Ou seja, é da natureza do instituto serviço público ter parâmetros de verificação da sua prestação e sofrer restrições e limitações claras, tudo isso precisamente por serem públicas as suas finalidades. Quem queira atuar sem tais restrições, deve fazê-lo por outros meios de comunicação, onde a liberdade de iniciativa é mais ampla, dadas as suas finalidades eminentemente privadas.
Aqui, lembro-me de algo em que o engenheiro Leonel Brizola sempre esteve certo. Ele dizia que era preciso cassar a concessão de TV da Rede Globo, porque está sempre atuou contra o país. Eu retificaria apenas para dar a esta corporação mediática a possibilidade de se adequar às regras, embora não creia que seja realmente possível.
Já passou da hora da sociedade enfrentar esse debate.
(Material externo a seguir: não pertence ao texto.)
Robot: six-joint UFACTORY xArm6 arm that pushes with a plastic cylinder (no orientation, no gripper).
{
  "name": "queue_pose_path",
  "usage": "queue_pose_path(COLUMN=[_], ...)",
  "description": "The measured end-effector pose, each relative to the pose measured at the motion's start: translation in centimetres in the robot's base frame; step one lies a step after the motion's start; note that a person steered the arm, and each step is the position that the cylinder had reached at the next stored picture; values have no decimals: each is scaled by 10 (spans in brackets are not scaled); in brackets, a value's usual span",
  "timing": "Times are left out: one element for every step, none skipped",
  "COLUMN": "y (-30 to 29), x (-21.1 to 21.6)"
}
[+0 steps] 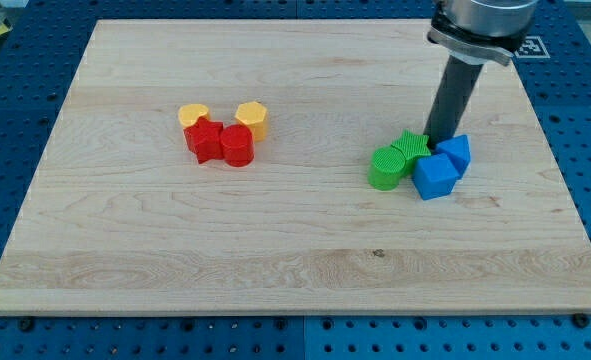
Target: Nudge the yellow hexagon left a bit
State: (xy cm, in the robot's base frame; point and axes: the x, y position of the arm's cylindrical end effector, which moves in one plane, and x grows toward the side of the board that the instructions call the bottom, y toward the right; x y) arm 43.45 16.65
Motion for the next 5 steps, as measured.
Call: queue_pose_path(y=[4,-13,-83,-156,-215], x=[-1,-31,-37,-36,-36])
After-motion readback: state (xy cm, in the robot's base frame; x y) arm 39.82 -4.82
Os meios de comunicação, nesse priapismo midiático, são um verdadeiro atentado às instituições. Não vejo no governo, qualquer que seja, disposição para o debate. Lembre que o enfrentamento desse tema em outros países custou ao governo enfrentar todos os demônios de denuncismo, crises fabricadas e manipulação da vontade da população. Lula, que tinha capital político para tanto, não ousou. Ainda mais que o pt aposta numa total despolitização da sociedade, o que pode ser conveniente no momento, mas pode custar caro quando as crises vierem, ou quando o berlusconi tupiniquim aparecer. Penso que a saída para o enfrentamento desse assunto será pela asfixia empresarial. Reduzir aos poucos as verbas publicitárias federais, dificultar o acesso a verbas estaduais e municipais, dificultar a publicidade de cigarros, bebidas, medicamentos, etc, exercer rigoroso controle fiscal e financeiro e atuar na oferta de alternativas para a população, e aí vale internet, dvd, som, jogos eletrônicos, e-book, tv a cabo, tv pela internet, bolsa-teatro, bolsa-cinema, bolsa-esportes, bolsa-motel, bolsa boneco(a)-inflável, etc. O problema é que um bicho forte desses não se deixa matar sem luta.
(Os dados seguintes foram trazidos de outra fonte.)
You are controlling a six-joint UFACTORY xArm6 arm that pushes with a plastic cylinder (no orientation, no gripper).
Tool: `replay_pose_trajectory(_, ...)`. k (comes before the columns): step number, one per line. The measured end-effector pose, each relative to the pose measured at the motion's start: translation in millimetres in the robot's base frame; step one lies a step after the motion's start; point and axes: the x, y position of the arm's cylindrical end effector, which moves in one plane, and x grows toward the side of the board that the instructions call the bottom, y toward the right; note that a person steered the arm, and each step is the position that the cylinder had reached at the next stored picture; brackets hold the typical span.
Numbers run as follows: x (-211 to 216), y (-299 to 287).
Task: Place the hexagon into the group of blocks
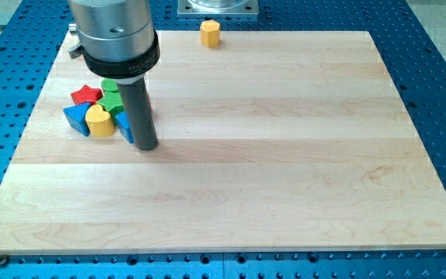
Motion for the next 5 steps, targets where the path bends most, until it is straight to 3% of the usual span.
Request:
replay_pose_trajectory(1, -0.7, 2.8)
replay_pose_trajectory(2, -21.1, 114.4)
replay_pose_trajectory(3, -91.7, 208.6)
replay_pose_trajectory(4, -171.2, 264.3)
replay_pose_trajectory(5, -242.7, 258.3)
Não houve, realmente, qualquer ação governamental que induzisse o debate mais sério da questão. Isso prova o quanto o assunto é fraturante e o quanto as corporações mediáticas estão dispostas a reagir.
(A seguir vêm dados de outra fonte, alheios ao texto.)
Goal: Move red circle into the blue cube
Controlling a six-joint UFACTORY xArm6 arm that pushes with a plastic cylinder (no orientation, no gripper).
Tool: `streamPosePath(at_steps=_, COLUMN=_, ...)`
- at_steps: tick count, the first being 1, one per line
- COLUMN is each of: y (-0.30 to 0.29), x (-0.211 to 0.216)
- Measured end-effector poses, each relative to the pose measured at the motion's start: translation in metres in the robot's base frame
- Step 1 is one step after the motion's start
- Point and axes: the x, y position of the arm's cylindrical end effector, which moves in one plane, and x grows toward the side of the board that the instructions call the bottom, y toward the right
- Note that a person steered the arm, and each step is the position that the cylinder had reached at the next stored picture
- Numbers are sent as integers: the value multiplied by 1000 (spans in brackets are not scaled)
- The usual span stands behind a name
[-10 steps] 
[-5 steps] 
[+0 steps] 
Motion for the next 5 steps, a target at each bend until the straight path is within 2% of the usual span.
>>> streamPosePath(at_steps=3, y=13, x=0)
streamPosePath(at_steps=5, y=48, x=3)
Prova também que diante de interesses muito fortes, garantias legais não passam de papel molhado.
Lula achou que não valia a pena o enfrentamento, porque afinal ganha sem precisar desse combate.
Mas, algum dia terá que ser realizado. Como dizes muito bem, Julinho, a aposta na despolitização é arriscadíssima, porque pode aparecer um berlusconi mais articulado que Collor.
Eu não assisto tv e não sinto a menor falta desse aparato na minha vida. Percebo que tem pessoas que ficam depressivas quando não conseguem acompanhar a novela e o tele-jornalismo da rede bobo. É como se retirassem o chão debaixo dos pés delas.